Dataset entries:
Start of Block

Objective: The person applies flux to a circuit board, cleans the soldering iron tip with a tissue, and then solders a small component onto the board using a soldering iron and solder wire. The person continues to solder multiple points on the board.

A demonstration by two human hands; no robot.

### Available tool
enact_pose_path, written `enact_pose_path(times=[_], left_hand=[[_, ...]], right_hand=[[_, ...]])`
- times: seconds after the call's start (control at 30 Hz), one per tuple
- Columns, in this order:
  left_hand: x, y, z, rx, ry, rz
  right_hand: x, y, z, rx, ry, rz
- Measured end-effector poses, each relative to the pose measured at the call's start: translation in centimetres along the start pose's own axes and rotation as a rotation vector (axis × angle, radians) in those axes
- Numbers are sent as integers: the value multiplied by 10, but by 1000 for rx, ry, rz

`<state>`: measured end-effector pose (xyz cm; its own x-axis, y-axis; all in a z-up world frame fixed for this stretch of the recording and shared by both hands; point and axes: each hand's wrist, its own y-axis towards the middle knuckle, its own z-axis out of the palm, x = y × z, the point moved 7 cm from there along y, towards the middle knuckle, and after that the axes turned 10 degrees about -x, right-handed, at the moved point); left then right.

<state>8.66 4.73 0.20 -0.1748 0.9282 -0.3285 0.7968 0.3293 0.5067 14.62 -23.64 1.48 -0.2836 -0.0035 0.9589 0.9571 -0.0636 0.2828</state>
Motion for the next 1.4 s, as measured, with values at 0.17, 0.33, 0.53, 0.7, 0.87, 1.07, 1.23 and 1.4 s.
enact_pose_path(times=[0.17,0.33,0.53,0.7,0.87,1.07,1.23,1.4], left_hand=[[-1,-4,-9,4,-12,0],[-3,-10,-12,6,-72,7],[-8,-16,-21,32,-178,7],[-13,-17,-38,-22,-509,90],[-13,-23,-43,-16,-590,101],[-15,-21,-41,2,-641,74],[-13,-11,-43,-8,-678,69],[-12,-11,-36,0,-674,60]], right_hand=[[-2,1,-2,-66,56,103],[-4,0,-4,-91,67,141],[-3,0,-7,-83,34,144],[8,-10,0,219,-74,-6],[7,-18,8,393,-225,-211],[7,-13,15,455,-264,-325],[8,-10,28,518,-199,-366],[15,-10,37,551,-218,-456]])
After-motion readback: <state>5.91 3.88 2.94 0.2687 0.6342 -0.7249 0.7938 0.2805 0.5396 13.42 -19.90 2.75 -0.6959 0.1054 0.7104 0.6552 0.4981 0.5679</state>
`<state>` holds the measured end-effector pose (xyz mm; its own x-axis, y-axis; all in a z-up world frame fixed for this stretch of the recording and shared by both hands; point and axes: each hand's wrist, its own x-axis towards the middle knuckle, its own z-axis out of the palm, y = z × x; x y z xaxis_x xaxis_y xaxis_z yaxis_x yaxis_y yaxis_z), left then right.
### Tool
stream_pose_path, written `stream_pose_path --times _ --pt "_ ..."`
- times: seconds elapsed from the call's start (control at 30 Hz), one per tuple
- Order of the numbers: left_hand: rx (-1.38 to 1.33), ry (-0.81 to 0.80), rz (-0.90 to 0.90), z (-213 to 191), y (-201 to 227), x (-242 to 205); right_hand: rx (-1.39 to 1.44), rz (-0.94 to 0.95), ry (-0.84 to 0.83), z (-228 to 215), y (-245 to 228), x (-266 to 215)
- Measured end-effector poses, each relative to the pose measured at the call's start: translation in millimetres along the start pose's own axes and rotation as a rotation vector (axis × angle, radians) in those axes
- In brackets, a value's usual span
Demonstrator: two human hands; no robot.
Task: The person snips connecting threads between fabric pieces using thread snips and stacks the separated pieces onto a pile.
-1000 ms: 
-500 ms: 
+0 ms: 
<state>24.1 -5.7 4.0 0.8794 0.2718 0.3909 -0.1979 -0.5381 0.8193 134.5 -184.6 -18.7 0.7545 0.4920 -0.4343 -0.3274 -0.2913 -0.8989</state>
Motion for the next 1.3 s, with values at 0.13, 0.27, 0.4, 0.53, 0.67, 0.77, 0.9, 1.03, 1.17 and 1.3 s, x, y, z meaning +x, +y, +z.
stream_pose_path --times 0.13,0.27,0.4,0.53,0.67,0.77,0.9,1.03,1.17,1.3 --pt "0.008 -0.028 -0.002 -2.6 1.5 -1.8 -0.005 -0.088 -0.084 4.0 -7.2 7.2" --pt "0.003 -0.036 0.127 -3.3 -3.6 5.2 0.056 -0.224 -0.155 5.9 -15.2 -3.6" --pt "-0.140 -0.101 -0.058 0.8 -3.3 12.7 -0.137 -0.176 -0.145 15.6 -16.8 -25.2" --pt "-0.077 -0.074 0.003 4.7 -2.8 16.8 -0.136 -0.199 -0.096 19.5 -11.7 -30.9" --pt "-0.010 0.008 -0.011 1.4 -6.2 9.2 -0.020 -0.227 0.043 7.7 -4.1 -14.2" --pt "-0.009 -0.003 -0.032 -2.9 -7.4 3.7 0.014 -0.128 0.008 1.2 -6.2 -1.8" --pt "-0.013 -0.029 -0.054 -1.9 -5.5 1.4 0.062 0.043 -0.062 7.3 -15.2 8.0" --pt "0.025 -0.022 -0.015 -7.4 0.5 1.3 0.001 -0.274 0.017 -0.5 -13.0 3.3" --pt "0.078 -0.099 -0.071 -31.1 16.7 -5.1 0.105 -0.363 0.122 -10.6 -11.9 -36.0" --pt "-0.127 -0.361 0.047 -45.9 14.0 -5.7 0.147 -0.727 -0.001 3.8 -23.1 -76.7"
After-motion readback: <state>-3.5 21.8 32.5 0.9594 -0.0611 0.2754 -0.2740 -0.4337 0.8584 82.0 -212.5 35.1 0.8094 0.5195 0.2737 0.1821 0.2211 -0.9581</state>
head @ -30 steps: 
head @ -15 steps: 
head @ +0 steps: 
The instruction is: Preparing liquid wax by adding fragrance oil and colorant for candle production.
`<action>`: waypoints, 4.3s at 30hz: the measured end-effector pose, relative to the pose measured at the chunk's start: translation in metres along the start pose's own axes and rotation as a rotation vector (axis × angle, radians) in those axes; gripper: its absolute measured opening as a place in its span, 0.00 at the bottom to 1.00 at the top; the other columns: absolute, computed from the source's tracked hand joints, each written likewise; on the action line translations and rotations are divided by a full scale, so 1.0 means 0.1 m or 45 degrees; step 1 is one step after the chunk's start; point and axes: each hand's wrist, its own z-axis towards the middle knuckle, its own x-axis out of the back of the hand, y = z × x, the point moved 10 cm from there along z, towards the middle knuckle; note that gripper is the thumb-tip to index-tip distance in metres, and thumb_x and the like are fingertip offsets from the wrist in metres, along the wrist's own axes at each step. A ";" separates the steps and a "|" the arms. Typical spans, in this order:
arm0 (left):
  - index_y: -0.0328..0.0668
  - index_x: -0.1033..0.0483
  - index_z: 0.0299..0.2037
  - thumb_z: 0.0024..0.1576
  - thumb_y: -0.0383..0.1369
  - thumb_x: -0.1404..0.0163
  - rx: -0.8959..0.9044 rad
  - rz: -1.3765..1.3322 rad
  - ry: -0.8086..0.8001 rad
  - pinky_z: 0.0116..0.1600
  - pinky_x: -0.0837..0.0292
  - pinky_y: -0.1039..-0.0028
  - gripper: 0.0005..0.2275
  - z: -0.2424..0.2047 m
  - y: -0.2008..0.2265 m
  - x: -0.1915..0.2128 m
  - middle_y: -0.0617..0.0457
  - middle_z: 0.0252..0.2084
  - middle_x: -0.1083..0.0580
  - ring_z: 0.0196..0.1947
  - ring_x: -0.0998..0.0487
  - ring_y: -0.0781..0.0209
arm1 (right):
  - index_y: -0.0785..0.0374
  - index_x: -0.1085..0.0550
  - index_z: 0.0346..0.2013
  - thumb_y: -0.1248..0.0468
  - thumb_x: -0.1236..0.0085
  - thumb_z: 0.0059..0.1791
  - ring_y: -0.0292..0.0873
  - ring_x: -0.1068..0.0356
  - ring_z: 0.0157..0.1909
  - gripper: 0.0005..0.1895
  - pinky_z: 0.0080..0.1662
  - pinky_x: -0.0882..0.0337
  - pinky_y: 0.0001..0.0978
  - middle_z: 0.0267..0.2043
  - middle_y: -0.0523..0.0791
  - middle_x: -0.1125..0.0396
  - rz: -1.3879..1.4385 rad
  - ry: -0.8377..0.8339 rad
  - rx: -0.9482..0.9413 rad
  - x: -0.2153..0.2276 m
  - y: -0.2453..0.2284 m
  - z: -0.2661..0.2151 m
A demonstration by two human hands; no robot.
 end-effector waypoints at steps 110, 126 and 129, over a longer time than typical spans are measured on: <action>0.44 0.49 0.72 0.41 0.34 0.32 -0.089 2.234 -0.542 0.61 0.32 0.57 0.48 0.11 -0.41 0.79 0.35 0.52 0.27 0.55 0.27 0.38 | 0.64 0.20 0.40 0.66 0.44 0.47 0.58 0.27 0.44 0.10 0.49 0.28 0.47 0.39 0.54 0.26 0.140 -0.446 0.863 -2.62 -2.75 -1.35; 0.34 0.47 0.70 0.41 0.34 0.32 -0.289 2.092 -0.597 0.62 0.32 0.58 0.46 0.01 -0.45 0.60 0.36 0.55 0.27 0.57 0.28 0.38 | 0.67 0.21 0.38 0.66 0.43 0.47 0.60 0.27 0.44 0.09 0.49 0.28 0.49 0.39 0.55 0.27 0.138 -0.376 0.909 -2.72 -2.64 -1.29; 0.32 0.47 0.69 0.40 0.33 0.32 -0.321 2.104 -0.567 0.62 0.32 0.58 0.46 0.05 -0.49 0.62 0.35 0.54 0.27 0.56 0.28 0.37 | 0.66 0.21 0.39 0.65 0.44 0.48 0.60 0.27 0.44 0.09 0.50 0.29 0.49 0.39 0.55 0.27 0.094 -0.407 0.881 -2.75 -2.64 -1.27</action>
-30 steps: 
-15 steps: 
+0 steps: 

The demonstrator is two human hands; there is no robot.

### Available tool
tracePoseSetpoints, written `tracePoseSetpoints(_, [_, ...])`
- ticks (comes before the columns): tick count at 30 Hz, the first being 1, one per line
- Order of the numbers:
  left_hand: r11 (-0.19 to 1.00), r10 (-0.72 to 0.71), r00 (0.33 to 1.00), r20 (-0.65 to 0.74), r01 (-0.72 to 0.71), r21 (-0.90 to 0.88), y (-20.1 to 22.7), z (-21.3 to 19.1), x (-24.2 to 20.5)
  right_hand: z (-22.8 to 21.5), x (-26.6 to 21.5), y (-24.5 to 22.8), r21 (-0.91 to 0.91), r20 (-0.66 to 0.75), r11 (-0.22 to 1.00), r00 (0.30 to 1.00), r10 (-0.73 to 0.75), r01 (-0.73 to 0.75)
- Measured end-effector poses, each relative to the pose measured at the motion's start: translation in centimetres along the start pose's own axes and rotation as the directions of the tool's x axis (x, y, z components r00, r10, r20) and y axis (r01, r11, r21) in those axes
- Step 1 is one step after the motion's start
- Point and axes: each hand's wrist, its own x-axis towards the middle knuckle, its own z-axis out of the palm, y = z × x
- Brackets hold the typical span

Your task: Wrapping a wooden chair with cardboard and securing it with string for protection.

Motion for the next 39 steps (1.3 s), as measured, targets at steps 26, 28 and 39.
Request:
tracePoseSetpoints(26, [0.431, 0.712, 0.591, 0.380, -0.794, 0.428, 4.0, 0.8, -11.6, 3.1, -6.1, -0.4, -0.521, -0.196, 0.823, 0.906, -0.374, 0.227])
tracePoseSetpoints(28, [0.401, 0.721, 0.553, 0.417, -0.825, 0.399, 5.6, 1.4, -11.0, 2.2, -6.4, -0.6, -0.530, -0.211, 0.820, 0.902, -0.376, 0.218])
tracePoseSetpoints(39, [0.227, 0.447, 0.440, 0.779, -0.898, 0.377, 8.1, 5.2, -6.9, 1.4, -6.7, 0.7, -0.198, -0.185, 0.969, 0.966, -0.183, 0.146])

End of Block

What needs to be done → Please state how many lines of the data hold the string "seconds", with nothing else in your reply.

Reply → 2